Leave the pictures out and print every record below exactly as it stands.

══ INFORMATION SUPPLIED ══

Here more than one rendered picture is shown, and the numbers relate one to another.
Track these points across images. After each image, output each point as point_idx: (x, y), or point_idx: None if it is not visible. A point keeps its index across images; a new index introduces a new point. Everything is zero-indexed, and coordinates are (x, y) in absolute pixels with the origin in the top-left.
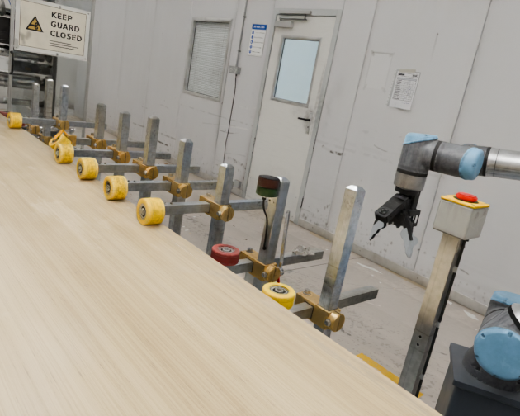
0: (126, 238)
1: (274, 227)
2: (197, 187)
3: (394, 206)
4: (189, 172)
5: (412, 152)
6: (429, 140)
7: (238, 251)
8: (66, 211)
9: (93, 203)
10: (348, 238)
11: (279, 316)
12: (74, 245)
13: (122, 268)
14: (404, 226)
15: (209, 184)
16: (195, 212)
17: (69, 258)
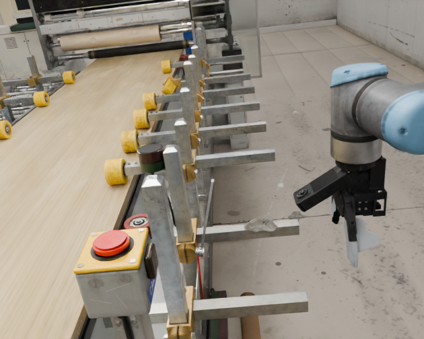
0: (74, 201)
1: (175, 203)
2: (218, 134)
3: (318, 187)
4: (247, 109)
5: (333, 101)
6: (352, 81)
7: (147, 225)
8: (73, 169)
9: (107, 158)
10: (160, 245)
11: (54, 326)
12: (24, 208)
13: (19, 238)
14: (344, 217)
15: (232, 129)
16: (163, 171)
17: (1, 222)

═══

ANSWER SPACE:
Here more than one rendered picture is shown, and the numbers relate one to another.
Track these points across images. After each image, output each point as point_idx: (x, y), or point_idx: None if it is not visible. A point keeps its index across images; a new index introduces a new point. Everything is zero-indexed, and coordinates are (x, y) in absolute pixels with the origin in the top-left.
0: (126, 238)
1: (274, 227)
2: (197, 187)
3: (394, 206)
4: (189, 172)
5: (412, 152)
6: (429, 140)
7: (238, 251)
8: (66, 211)
9: (93, 203)
10: (348, 238)
11: (279, 316)
12: (74, 245)
13: (122, 268)
14: (404, 226)
15: (209, 184)
16: (195, 212)
17: (69, 258)
0: (74, 201)
1: (175, 203)
2: (218, 134)
3: (318, 187)
4: (247, 109)
5: (333, 101)
6: (352, 81)
7: (147, 225)
8: (73, 169)
9: (107, 158)
10: (160, 245)
11: (54, 326)
12: (24, 208)
13: (19, 238)
14: (344, 217)
15: (232, 129)
16: (163, 171)
17: (1, 222)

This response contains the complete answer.